We also discovered that in terms of clothing we weren't as underprepared as we'd expected - layering works! We picked up another canine friend, after being ditched by Ricardo in Ilha Grande, who we named 'Poo-breath' because he stopped to eat poo by the pavement. There are a lot of stray dogs around here. At one point we were surrounded and hoping that they wouldn't turn vicious. They seemed more interested in sniffing Poo-breathīs bottom, although at one point they looked like they might bundle him in vicious gangster stylee. Other than the walk we didnīt do much - we hadn't had much sleep on the journey from Buenos Aires. We did however treat ourselves to some gorgeous food in a restaurant located on a hill with a view of the town - beautiful. I had a steak while Gem had Patagonian Lamb with roast vegetables - possibly the best steak I've ever had. I'd give it a 6 out of 5. Beef steak is now firmly at the top of my favourite meats list. Gem's lamb was also delicious and we indulged in some Argentinian wine which was also mighty fine.

So, day 3 (today) ... We went on an hour and a half bus journey to one of the most famous glaciers in the world located in the glacier national park - although to be honest I'm not sure I know any glaciers by name so famous doesn't necessarily mean much (this one's called Perito Moreno). It was amazing though - recommended to us by Rachel Deadman. There were audible gasps as our coach rounded the corner and we got our first glimpse.
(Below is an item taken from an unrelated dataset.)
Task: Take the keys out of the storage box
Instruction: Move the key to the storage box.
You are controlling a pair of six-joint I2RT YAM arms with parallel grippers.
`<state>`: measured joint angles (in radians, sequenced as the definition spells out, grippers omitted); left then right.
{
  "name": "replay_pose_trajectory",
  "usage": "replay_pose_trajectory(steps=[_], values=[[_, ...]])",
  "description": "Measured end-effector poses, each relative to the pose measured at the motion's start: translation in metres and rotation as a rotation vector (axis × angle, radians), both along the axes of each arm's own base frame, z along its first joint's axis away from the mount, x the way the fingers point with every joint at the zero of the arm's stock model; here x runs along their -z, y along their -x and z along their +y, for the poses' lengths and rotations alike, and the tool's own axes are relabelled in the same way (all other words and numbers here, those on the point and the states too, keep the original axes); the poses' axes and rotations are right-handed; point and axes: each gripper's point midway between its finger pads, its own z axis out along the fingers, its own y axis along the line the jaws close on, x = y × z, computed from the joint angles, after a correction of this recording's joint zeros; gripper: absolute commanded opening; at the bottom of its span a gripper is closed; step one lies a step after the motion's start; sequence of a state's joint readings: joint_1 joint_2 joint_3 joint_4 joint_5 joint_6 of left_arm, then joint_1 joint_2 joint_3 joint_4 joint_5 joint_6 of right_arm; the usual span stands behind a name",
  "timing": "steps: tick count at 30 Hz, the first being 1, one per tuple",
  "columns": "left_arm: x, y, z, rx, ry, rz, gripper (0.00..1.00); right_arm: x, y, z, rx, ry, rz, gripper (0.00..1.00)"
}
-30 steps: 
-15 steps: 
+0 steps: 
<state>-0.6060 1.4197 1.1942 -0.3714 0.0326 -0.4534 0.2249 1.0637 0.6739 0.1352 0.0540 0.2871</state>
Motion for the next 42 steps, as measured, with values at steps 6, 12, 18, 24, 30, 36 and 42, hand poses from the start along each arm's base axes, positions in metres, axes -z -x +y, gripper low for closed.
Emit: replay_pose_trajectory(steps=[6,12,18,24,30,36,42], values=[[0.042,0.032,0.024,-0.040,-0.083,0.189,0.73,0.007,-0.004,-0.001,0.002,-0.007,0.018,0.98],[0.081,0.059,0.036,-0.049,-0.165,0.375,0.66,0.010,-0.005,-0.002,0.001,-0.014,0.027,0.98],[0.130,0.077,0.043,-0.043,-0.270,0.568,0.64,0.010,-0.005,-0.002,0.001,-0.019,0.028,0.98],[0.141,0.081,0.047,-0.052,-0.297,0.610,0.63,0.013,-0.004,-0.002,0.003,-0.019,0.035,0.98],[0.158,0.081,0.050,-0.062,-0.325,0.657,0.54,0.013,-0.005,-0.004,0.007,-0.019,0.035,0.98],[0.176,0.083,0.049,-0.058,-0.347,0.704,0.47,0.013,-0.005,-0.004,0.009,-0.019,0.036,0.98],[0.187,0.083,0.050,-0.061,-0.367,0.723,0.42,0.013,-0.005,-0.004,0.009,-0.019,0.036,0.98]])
Once off the coach we viewed the glacier wall from various platforms, stopping to gawk and mutter such phrases as, 'Wow!'. This thing is huge - really tall, very long, HUGE! And we're not sure our pictures do it justice. It's area is about 257km squared (bigger than Buenos Aires) but only a quarter the size of some of it's neighbours. It's supposed to be the only glacier in the world that currently grows at the same rate it melts. We tried various tricks to get the light reading right on our camera so apologies if some of the pics are a little dark - we were trying to avoid producing over-exposed pictures of white blobs. I'm not sure the camera catches the blue of the ice either - apparently created by 10 years of compressed snow. While we were watching a huge slab fell from the glacier wall and the effect was immense - big wave, loud noise - you could literally feel the bass - like at a gig or something.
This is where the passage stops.